Silvermont’s approach of separating speculative and program visible state was also used in the original P6 up through Nehalem, whereas the P4, Sandy Bridge and Haswell use a single register file with a more complex mapping table. One advantage for Silvermont is that recovering from a branch mispredict is relatively simple. The architectural register files can also be used as sources for input operands, which distributes the read ports necessary to feed all the execution units.

Once an instruction has been renamed and allocated, it is issued to one or more reservation stations. Silvermont relies on distributed reservation stations (labelled as RSV due to space constraints in Figure 4) to hold µops, until they are ready to dispatch to an execution unit.

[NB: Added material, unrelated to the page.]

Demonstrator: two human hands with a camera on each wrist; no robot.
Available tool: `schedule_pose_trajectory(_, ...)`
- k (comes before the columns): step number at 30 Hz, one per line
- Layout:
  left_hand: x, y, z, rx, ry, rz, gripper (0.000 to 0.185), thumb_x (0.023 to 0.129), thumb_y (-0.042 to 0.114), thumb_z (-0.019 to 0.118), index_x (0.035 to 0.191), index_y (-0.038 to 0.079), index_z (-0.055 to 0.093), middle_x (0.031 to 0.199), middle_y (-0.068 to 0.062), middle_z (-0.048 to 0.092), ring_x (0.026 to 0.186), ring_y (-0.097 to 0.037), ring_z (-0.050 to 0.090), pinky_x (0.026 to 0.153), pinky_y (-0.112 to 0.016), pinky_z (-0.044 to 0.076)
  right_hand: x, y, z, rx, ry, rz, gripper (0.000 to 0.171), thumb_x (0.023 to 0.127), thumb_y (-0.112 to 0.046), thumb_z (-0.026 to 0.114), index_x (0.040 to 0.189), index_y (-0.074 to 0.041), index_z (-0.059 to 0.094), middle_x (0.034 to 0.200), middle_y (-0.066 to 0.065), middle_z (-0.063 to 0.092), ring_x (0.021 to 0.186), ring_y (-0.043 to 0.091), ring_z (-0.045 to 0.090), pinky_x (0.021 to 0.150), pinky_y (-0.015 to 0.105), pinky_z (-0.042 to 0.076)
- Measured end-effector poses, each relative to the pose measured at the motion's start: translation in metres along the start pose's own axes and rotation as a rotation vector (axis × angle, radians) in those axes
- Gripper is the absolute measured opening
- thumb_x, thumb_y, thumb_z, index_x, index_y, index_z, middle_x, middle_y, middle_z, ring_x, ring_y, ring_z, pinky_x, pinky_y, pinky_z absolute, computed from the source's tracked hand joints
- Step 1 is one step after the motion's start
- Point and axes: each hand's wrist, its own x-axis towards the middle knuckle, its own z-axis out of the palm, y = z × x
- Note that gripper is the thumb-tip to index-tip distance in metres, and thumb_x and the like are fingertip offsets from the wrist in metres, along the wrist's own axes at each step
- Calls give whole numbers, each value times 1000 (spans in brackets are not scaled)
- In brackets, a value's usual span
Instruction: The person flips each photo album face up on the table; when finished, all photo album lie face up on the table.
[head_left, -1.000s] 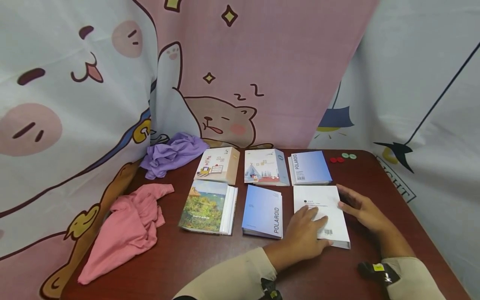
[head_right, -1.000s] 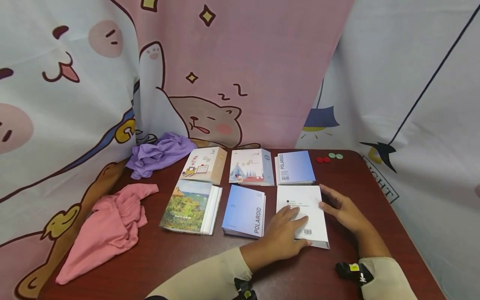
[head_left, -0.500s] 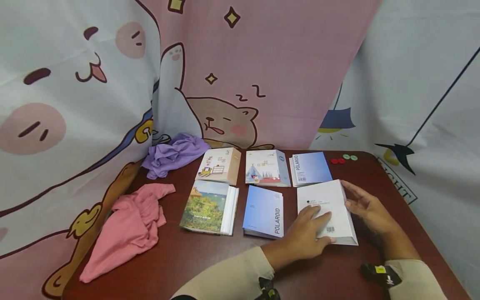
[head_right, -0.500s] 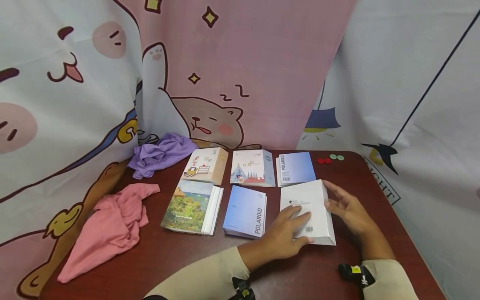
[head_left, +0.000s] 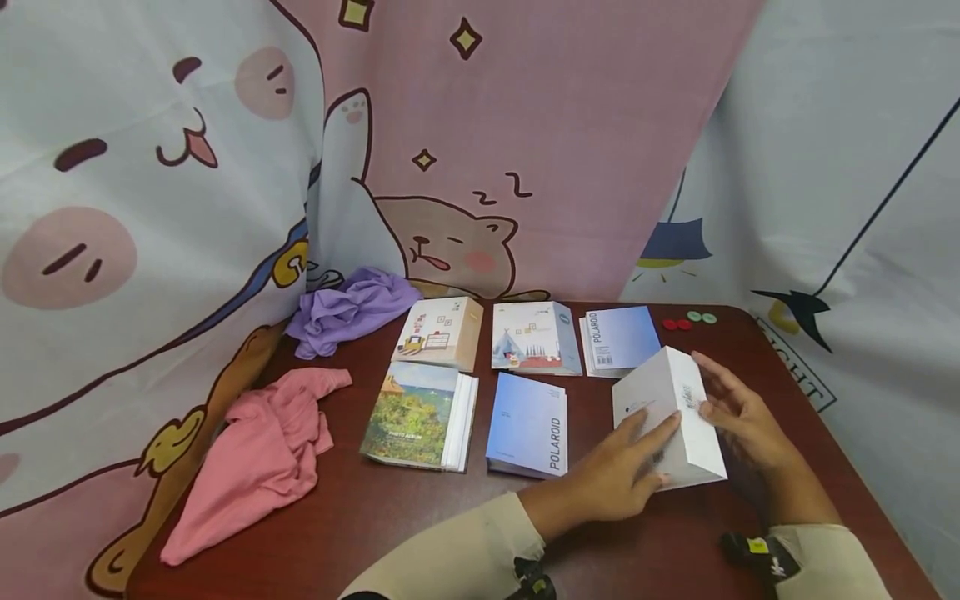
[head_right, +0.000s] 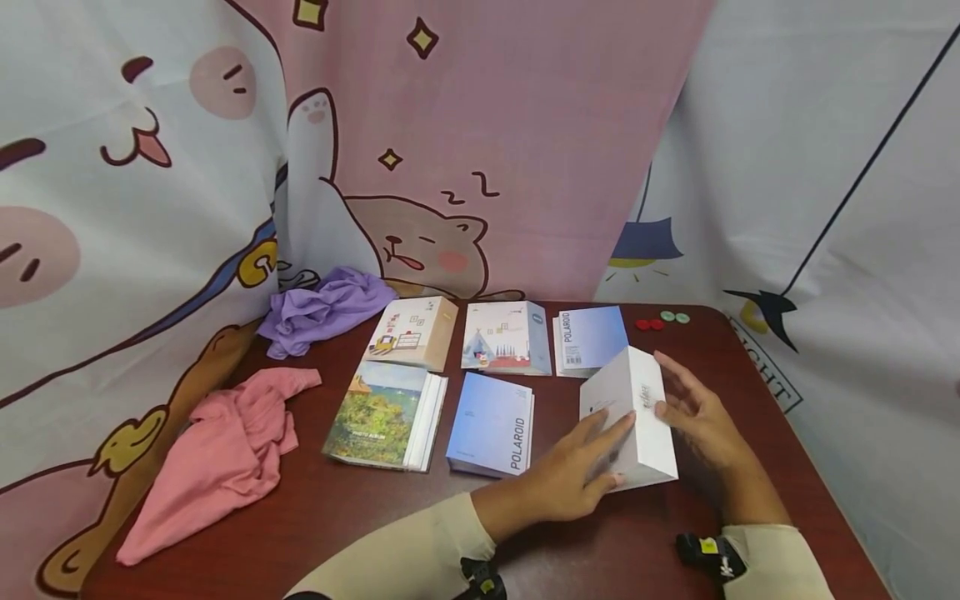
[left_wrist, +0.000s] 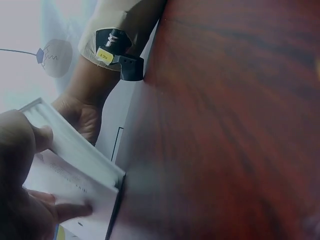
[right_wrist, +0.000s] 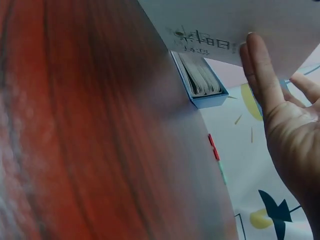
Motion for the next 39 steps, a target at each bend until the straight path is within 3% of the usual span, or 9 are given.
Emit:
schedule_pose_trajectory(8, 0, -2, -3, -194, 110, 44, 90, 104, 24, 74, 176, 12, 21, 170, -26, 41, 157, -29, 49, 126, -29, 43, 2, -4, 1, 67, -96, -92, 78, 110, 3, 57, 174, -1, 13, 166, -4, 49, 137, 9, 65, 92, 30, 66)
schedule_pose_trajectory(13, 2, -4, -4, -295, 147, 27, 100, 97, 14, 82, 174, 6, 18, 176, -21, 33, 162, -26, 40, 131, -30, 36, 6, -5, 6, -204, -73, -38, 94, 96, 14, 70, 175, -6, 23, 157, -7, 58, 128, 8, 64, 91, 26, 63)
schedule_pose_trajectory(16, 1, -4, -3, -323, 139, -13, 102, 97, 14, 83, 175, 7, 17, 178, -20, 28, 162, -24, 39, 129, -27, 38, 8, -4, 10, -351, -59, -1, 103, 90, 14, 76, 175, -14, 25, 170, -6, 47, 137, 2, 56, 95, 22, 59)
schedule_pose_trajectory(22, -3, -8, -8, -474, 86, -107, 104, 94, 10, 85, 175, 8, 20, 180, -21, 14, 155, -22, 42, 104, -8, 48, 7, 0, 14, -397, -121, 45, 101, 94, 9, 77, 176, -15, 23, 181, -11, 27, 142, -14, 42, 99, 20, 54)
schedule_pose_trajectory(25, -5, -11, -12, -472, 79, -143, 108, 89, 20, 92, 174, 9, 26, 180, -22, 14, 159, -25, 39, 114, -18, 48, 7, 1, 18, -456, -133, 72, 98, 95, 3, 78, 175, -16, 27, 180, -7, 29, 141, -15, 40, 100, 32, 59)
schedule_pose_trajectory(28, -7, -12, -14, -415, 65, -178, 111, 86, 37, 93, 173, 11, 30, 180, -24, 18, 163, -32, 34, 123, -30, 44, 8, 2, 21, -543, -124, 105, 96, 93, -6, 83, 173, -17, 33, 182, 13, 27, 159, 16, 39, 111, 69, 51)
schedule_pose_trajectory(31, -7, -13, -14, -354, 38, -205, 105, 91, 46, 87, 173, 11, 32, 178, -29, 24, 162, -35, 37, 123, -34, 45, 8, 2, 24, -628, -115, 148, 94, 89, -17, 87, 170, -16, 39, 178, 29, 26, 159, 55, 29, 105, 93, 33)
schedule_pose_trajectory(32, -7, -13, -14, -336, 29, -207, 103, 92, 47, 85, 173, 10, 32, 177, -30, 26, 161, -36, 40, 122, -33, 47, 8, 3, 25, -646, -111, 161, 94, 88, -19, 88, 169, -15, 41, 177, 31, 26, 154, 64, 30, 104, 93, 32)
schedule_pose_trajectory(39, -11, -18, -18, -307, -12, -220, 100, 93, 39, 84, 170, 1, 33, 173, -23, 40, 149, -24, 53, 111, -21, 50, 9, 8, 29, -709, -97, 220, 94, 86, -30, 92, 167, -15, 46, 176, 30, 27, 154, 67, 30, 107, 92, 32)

This approach is quite different from the unified scheduler that is employed in Haswell and other high performance Intel cores.

Distributed schedulers are less flexible and efficient from a throughput perspective. For example, when running code that is integer only, the FP schedulers are unused and clock gated. However, the power consumed by a scheduler is non-linear compared to the number of entries, so that several smaller schedulers are often more energy efficient than a single large scheduler. Neither approach is uniformly better; rather they represent different optimization points.

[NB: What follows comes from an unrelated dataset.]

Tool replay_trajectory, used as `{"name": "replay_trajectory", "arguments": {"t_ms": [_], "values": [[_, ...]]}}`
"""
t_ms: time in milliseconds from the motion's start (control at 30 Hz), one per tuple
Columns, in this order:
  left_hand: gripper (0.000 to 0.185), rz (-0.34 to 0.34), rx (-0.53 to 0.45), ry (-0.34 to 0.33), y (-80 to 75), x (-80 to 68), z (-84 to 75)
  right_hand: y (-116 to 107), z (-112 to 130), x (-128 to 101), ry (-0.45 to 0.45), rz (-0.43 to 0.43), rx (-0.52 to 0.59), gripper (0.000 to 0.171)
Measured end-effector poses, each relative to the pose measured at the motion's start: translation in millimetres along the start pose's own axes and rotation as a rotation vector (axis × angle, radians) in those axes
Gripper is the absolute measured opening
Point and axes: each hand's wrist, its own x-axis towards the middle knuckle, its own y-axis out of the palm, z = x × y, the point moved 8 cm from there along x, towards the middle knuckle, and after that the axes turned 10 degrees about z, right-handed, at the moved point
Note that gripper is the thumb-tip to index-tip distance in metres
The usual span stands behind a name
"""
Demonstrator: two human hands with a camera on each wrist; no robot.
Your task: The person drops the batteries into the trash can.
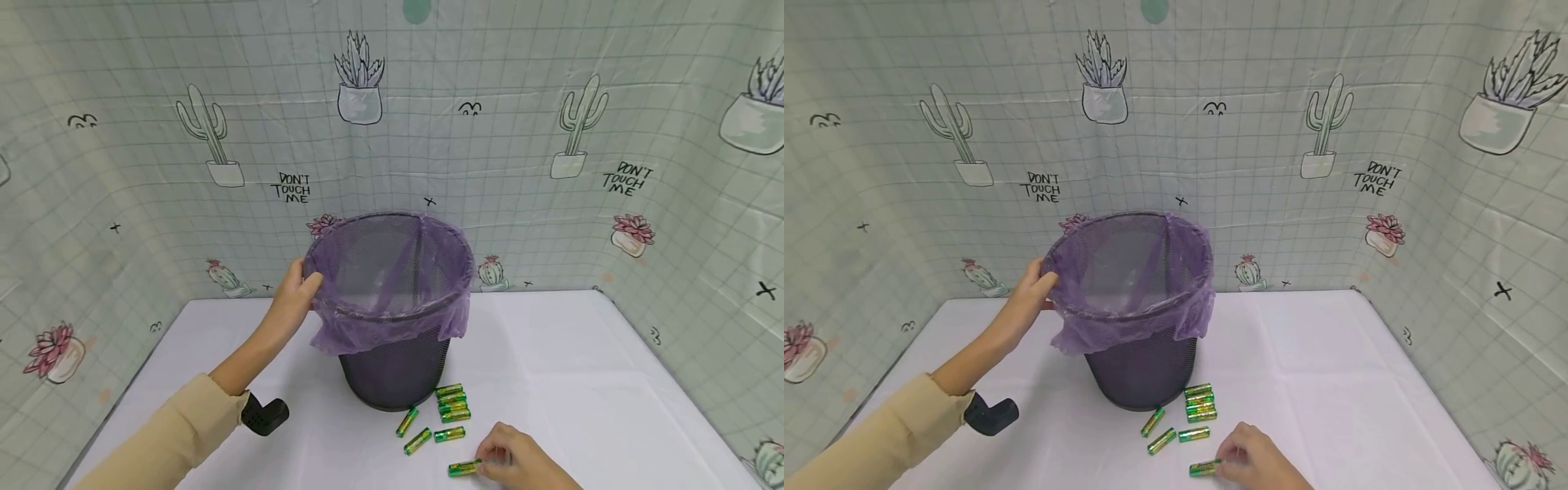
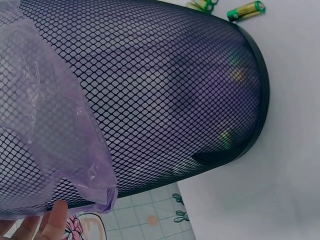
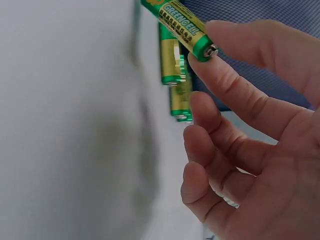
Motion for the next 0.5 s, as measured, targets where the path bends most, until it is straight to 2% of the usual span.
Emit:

Silvermont contains five reservation stations; each is coupled to a specific execution unit and only accepts the associated type of µop. The two integer schedulers have 8 entries each and hold the input operands, which are read from the register files or the forwarding network. Once all the input operands are available, the µop can be dispatched to the execution unit. The scheduler generally dispatches the oldest µop. The floating point schedulers also have 8 entries each, but do not hold data. Instead, the input operands are read when the instruction is dispatched to the execution units (similar to Haswell’s unified scheduler) to minimize the movement of the larger 128-bit SSE data.

The Saltwell instruction issuing logic is far simpler and less efficient. Saltwell is organized as a dual-issue in-order pipeline. Instructions are decoded and placed into a 16 entry instruction queue, which is replicated for each of the two threads. Instructions in the queue can issue to port 0, port 1, or both. Each port is bound to a specific set of integer, floating point and memory execution units. Instructions can only dual-issue if they pair correctly and have no resource conflicts, and any instruction which requires resources on both ports must single issue. Conceptually, this is similar to the U and V pipe arrangement found in the original Pentium, which was reasonable in the early 1990’s, but is rather antiquated today.